### SUPPLIED DATA
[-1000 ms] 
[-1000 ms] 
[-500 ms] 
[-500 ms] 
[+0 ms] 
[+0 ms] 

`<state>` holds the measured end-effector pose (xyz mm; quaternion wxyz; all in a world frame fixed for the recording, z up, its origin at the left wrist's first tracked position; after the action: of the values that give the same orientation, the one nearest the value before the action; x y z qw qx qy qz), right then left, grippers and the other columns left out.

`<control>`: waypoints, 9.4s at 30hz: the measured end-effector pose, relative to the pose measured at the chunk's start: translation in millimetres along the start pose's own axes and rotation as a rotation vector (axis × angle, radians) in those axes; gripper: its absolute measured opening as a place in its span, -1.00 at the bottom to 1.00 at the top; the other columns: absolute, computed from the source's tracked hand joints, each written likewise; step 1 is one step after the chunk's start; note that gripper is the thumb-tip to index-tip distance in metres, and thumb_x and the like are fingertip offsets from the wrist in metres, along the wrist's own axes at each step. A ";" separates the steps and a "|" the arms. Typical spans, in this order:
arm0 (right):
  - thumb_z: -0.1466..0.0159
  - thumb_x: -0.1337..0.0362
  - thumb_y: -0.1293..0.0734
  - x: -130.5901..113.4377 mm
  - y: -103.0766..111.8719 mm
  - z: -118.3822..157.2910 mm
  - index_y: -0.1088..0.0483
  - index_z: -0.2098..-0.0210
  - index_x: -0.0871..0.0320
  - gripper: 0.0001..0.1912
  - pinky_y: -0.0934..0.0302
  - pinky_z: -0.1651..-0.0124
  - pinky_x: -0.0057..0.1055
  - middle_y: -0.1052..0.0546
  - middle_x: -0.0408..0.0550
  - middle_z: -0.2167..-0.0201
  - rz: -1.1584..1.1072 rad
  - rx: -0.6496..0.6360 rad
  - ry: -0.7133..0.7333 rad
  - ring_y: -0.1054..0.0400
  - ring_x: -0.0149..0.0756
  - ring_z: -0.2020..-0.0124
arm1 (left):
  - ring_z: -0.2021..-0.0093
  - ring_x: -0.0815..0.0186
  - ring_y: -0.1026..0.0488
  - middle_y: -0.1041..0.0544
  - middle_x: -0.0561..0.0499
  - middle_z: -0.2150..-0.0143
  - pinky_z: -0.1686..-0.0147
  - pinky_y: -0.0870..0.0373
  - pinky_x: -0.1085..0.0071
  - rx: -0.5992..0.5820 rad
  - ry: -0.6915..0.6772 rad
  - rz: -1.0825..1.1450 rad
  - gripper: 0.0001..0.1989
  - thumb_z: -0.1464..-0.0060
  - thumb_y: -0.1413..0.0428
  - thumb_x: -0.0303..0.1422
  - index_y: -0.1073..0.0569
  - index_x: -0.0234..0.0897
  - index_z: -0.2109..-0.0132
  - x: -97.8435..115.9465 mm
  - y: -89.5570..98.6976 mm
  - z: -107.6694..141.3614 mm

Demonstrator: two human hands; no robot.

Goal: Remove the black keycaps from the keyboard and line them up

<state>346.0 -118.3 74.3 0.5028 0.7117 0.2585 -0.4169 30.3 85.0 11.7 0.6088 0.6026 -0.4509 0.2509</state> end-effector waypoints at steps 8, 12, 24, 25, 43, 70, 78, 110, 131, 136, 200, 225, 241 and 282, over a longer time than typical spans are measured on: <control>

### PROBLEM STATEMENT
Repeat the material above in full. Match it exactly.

### SOLUTION TO THIS PROBLEM
[-1000 ms] 
[-1000 ms] 
[-500 ms] 
[-500 ms] 
[+0 ms] 
[+0 ms] 

`<state>` holds the measured end-effector pose (xyz mm; quaternion wxyz; all in a world frame fixed for the recording, z up, its origin at the left wrist's first tracked position; after the action: of the values that give the same orientation, the one nearest the value before the action; x y z qw qx qy qz), right then left, grippers and the other columns left out.

`<control>`: waypoints, 9.4s at 30hz: the measured end-effector pose, relative to the pose measured at the chunk's start: translation in millimetres along the start pose's own axes and rotation as a rotation vector (axis × angle, radians) in those axes; gripper: its absolute measured opening as a place in its span, -1.00 at the bottom to 1.00 at the top; the other columns: absolute, computed from the source's tracked hand joints, each written likewise; step 1 is one step after the chunk's start; note that gripper is the thumb-tip to index-tip distance in metres, and thumb_x and the like are fingertip offsets from the wrist in metres, along the wrist's own axes at each step. A ";" separates the steps and a "|" the arms. Typical spans, in this order:
arm0 (right):
  - thumb_z: -0.1466..0.0159
  - thumb_x: -0.1337..0.0362
  - thumb_y: -0.1293..0.0734
  - x: -130.5901..113.4377 mm
  - y: -103.0766..111.8719 mm
  - z: -118.3822..157.2910 mm
  - index_y: -0.1088..0.0483
  - index_z: -0.2098..-0.0210
  - index_x: -0.0871..0.0320
  - gripper: 0.0001..0.1912
  - pinky_y: -0.0934..0.0302
  - pinky_z: -0.1651..-0.0124
  - pinky_x: -0.0057..0.1055
  - middle_y: -0.1052..0.0546
  - middle_x: -0.0408..0.0550
  - middle_z: -0.2167..-0.0201
  - rz: -1.1584..1.1072 rad
  - rx: -0.6496..0.6360 rad
  - ry: -0.7133..0.7333 rad
  - ring_y: -0.1054..0.0400
  - ring_x: -0.0149..0.0756
  - ring_z: -0.2020..-0.0124
arm1 (left):
  - ring_z: -0.2021..-0.0093
  - ring_x: -0.0815..0.0186
  - ring_y: -0.1026..0.0488
  - middle_y: -0.1041..0.0544
  - middle_x: -0.0561..0.0499
  - middle_z: -0.2150..-0.0143
  - pinky_z: -0.1686..-0.0147
  - pinky_y: -0.0870..0.0373
  - pinky_x: -0.1085..0.0071
  - rx: -0.5992..0.5820 rad
  - ry: -0.6915..0.6772 rad
  - rz: -1.0825..1.1450 rad
  - gripper: 0.0001..0.1989
  - thumb_z: -0.1464..-0.0060
  - thumb_y: -0.1413..0.0428
  - thumb_x: -0.0303..0.1422
  - index_y: -0.1073..0.0569
  - index_x: -0.0234..0.0897
  - index_z: -0.2109..-0.0132
  - x: -97.8435..115.9465 mm
  - y: -89.5570..98.6976 mm
  - z: -107.6694..141.3614 mm

Demonstrator: two human hands; no robot.

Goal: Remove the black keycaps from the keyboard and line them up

<state>346.0 -118.3 74.3 0.5028 0.7117 0.2585 -0.4169 30.3 85.0 11.7 0.6088 0.6026 -0.4509 0.2509</state> end-effector waypoints at steps 8, 12, 24, 25, 43, 70, 78, 110, 131, 136, 200, 225, 241 and 282, over a longer time than typical spans are measured on: <control>

The requested output is now complete.